> WHAT TO PRODUCE: Transcribe exactly each line of the entries, from the opening line to the line with "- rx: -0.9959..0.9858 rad", with both of those lines included.

> INPUT FOR THIS TASK:
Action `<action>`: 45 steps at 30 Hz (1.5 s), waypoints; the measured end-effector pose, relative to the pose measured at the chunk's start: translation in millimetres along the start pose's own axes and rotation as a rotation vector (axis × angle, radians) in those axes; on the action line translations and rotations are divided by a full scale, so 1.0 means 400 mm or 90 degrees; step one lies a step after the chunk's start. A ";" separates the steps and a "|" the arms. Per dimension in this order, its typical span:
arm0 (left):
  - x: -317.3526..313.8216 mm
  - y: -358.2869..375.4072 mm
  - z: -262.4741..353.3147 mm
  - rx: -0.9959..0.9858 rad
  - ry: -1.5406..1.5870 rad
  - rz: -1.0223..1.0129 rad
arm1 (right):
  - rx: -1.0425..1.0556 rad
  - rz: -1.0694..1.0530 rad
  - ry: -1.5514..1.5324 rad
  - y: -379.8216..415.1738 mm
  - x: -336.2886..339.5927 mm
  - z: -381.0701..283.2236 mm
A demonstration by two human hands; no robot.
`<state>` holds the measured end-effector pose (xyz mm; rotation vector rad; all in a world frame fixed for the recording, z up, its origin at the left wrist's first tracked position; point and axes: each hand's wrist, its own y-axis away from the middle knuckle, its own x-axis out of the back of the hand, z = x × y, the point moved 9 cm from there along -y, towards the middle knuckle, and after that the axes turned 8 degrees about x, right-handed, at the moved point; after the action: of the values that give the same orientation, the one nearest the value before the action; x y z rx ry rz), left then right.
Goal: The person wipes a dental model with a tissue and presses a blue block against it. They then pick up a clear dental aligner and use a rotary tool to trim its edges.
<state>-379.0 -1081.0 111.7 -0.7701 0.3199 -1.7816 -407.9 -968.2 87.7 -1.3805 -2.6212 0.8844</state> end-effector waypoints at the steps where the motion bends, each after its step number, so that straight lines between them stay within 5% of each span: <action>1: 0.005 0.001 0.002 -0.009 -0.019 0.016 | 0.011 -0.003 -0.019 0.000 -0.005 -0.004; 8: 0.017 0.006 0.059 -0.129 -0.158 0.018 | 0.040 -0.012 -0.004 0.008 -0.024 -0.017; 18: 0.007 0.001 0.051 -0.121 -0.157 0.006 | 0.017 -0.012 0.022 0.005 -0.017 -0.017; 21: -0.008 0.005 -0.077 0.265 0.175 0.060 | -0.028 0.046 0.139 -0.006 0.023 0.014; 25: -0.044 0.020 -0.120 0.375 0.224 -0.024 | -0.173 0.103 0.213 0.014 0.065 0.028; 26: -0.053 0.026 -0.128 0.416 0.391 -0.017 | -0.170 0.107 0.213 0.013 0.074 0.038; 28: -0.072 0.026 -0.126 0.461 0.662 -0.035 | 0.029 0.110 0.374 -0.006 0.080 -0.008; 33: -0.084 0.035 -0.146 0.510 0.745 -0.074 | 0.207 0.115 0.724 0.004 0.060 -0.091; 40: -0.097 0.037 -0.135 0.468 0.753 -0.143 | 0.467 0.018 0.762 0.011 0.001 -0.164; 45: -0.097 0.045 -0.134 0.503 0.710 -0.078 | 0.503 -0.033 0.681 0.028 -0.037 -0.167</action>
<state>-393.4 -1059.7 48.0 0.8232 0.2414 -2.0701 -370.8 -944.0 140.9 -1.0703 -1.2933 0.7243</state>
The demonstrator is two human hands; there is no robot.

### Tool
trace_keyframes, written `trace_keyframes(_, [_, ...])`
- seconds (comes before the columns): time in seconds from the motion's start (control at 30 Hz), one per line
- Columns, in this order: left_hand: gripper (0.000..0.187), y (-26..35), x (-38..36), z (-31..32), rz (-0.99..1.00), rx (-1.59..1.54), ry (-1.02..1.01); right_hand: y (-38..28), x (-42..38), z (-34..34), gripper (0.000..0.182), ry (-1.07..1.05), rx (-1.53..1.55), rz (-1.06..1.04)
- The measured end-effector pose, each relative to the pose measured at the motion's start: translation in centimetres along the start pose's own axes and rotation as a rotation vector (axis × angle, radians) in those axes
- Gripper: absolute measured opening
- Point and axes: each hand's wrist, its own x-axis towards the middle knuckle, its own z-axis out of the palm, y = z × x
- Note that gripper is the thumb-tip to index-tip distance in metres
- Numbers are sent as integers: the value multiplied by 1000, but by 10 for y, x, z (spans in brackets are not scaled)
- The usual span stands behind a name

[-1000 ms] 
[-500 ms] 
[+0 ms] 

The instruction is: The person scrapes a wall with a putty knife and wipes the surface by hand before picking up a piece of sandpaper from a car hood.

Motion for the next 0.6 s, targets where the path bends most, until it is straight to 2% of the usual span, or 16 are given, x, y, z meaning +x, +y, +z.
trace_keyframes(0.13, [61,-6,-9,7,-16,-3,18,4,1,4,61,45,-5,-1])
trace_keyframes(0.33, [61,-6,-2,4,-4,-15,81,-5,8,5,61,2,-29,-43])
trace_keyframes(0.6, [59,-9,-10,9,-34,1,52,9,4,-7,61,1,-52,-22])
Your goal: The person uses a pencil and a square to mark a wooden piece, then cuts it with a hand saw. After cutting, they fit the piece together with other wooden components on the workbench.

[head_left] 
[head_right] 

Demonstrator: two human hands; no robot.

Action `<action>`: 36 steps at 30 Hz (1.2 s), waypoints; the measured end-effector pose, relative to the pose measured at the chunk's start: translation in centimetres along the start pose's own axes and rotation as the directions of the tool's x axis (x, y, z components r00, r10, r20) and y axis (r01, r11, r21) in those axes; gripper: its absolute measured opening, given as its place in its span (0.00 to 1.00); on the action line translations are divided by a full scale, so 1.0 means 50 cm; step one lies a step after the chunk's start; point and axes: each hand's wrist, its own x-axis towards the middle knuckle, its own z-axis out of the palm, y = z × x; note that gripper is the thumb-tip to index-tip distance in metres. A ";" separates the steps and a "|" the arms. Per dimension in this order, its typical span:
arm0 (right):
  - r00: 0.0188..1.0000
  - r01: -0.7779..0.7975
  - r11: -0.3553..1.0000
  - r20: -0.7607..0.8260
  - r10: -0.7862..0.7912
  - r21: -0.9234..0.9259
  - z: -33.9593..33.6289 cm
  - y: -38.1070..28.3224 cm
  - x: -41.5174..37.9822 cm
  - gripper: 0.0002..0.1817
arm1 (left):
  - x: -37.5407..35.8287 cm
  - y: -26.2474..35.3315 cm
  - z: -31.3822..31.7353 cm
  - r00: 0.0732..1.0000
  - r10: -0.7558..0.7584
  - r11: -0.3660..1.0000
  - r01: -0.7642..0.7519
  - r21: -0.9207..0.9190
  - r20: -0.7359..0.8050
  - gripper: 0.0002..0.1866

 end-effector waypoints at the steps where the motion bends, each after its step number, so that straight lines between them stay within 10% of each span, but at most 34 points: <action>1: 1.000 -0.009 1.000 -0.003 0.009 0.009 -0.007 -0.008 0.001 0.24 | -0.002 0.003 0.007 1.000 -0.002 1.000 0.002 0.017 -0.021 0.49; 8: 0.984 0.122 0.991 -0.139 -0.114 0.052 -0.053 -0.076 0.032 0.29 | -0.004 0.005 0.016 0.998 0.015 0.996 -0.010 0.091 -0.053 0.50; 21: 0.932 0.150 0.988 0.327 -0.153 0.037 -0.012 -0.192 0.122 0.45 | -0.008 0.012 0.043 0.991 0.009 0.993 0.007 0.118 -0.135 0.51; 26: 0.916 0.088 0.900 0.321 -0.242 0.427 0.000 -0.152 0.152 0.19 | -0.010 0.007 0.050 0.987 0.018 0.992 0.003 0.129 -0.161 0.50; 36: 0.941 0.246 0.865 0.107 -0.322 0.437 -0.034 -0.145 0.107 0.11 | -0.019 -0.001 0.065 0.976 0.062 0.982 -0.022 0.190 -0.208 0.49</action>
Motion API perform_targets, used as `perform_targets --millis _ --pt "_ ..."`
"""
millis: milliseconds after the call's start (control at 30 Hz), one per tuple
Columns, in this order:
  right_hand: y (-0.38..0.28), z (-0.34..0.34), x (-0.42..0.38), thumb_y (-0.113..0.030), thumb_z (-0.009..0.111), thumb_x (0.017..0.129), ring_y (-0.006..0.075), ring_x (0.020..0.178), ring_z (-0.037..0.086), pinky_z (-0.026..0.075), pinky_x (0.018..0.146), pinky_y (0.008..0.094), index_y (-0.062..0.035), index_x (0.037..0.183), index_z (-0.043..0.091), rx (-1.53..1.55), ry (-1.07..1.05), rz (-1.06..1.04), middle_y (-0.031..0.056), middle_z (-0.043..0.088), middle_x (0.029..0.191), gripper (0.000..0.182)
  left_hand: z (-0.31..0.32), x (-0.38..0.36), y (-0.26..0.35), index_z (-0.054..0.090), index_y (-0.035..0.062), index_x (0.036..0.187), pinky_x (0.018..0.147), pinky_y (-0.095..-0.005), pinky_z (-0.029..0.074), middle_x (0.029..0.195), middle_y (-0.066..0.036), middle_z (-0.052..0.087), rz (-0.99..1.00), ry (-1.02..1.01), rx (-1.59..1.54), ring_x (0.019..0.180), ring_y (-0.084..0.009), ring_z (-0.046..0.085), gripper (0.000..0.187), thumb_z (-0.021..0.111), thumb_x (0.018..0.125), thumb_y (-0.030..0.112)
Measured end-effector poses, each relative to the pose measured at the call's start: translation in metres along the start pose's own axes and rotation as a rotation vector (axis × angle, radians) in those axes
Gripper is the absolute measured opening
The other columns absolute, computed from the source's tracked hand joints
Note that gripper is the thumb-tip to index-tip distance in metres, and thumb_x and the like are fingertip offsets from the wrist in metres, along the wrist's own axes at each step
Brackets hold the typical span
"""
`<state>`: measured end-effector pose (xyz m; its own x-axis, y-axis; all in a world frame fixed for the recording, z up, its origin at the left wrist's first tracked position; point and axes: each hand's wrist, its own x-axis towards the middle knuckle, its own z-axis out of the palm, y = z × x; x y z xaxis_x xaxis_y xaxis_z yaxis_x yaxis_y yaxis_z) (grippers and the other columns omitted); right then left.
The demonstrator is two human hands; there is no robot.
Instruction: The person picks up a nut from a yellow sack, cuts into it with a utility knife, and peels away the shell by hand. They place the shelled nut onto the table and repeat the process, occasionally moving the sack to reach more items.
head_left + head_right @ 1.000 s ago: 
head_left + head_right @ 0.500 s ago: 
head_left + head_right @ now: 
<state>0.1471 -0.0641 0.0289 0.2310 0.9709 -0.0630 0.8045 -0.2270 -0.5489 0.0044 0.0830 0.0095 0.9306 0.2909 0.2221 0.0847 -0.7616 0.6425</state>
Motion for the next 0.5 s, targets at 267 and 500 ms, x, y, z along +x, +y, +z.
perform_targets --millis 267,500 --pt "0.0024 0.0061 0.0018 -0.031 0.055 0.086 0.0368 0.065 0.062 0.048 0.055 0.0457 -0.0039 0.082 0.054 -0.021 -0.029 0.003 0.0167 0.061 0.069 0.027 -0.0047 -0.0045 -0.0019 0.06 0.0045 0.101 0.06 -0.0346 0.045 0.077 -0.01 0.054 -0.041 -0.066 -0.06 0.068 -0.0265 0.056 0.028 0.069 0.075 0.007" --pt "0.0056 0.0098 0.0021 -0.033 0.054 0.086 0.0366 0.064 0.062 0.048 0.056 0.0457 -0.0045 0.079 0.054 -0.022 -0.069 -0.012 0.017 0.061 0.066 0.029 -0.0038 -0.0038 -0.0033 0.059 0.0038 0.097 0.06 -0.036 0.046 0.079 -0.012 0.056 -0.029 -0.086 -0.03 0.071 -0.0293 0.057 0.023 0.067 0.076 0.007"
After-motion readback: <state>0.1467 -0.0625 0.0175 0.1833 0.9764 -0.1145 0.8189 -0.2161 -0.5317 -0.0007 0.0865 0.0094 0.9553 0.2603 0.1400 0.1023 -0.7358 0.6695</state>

> SOLUTION TO THIS TASK:
Action `<action>`: 45 steps at 30 Hz (1.5 s), waypoints; the measured end-effector pose, relative to the pose measured at the chunk's start: translation in millimetres along the start pose's own axes and rotation as a rotation vector (axis × angle, radians) in those axes; on the action line translations and rotations are divided by a full scale, so 1.0 means 400 mm or 90 degrees; step one lies a step after the chunk's start. A ";" separates the steps and a "|" the arms. Per dimension in this order, its typical span:
arm0 (left):
  - x: -317.3526..313.8216 mm
  - y: -358.2869..375.4072 mm
  - z: -262.4741..353.3147 mm
  - rx: -0.9959..0.9858 rad

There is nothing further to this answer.